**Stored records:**
▬▬▬▬▬▬▬▬▬▬

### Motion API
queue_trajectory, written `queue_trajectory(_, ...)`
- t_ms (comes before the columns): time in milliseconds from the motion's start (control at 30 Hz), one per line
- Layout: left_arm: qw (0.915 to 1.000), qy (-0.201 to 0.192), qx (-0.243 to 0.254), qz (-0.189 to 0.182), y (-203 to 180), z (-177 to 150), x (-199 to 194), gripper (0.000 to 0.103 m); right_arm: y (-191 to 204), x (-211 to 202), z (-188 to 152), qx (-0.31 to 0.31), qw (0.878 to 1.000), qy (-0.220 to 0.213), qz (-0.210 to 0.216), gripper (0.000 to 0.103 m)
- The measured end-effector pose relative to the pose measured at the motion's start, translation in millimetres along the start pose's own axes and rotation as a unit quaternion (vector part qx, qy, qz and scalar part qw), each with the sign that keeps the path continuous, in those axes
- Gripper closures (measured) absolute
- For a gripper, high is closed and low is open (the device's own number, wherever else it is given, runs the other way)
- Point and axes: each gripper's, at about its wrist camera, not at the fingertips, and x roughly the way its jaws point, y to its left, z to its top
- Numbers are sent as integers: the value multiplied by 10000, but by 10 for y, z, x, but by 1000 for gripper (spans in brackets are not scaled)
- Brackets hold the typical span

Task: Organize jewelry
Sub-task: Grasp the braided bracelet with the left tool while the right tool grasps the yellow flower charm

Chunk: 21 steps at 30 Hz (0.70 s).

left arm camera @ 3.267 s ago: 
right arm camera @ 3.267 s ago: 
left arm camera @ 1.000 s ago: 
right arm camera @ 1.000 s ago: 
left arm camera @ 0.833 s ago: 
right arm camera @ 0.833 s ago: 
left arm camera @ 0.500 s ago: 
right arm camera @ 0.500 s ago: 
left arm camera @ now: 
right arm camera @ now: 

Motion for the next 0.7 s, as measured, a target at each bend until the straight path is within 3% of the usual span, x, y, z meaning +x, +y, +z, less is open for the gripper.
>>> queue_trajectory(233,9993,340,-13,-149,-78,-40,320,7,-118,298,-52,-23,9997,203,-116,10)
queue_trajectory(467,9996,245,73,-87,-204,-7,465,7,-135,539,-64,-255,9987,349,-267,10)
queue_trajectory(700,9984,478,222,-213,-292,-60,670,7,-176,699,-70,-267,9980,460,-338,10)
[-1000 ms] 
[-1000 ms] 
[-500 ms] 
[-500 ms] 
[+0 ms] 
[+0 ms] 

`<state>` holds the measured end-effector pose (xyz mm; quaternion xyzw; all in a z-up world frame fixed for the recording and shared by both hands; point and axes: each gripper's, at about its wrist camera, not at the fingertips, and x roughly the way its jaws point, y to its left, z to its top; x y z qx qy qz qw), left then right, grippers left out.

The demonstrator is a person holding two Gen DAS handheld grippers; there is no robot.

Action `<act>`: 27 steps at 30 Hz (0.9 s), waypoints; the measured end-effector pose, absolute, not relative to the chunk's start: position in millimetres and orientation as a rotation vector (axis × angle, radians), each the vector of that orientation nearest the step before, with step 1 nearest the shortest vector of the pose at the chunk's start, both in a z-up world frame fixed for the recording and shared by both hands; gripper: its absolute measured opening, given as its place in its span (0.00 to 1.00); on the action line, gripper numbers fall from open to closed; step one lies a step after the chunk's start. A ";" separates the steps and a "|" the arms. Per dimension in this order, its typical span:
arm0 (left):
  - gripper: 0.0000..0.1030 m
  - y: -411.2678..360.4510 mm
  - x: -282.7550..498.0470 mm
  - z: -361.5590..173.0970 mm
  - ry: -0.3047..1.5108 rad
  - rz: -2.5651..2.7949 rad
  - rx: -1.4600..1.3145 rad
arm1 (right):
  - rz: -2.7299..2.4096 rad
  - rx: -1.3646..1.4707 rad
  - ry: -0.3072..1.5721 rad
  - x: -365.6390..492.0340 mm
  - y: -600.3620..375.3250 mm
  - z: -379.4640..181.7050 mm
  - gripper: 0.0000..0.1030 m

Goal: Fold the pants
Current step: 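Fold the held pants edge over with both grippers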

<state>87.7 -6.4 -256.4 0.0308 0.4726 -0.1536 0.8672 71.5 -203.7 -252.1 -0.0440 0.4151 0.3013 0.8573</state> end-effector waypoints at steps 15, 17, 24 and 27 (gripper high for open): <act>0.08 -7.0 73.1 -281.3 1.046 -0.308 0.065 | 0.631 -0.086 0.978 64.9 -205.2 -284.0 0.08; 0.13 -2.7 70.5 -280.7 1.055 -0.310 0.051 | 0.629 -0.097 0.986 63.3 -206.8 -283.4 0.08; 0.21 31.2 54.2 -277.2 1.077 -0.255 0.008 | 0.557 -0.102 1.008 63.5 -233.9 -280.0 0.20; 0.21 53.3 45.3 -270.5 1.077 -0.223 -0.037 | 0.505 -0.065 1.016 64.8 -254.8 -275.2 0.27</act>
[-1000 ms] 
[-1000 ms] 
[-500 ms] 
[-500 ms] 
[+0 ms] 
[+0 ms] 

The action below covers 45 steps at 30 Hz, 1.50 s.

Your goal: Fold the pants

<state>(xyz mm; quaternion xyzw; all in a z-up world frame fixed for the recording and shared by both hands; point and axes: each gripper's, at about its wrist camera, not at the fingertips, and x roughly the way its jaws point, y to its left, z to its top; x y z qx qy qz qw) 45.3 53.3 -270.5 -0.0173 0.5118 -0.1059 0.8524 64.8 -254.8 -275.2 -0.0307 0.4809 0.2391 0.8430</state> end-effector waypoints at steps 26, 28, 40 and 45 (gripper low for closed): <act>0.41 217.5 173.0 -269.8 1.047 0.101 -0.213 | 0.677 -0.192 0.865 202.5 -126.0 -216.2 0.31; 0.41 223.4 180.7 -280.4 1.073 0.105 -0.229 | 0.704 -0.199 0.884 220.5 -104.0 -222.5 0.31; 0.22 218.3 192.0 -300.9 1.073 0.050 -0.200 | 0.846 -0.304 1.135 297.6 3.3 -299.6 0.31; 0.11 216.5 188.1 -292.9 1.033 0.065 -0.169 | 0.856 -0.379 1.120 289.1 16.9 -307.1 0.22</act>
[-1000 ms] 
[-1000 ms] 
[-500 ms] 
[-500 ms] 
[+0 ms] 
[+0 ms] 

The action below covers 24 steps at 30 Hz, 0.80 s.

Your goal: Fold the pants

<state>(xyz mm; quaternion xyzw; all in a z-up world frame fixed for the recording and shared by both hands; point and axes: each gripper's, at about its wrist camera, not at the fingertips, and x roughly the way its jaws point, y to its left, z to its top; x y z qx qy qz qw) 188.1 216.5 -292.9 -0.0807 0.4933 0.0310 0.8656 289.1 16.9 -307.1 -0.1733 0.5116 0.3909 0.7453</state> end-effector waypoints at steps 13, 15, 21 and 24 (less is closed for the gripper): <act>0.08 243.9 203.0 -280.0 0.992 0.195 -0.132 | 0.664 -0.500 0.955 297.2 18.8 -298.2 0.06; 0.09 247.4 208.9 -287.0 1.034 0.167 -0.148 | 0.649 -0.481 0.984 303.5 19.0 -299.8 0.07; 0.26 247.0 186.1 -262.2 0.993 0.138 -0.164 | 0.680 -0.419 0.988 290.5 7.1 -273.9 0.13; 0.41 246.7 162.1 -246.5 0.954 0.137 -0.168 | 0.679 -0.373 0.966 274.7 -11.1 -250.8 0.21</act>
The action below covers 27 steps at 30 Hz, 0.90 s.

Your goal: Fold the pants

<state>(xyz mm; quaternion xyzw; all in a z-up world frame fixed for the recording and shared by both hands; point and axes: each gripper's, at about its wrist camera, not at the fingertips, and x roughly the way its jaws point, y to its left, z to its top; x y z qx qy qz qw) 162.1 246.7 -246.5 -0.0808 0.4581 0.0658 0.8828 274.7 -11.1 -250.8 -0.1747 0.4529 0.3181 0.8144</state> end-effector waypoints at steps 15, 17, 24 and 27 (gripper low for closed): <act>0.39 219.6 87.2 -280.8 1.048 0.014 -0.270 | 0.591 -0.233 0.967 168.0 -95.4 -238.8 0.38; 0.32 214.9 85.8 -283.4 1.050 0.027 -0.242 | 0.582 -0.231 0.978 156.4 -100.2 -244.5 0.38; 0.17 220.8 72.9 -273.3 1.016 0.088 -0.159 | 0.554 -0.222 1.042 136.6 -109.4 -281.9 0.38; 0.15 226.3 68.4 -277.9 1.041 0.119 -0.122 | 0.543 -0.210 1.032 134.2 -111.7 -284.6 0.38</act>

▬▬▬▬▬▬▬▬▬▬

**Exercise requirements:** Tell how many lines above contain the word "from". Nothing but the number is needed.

**Expected output:** 2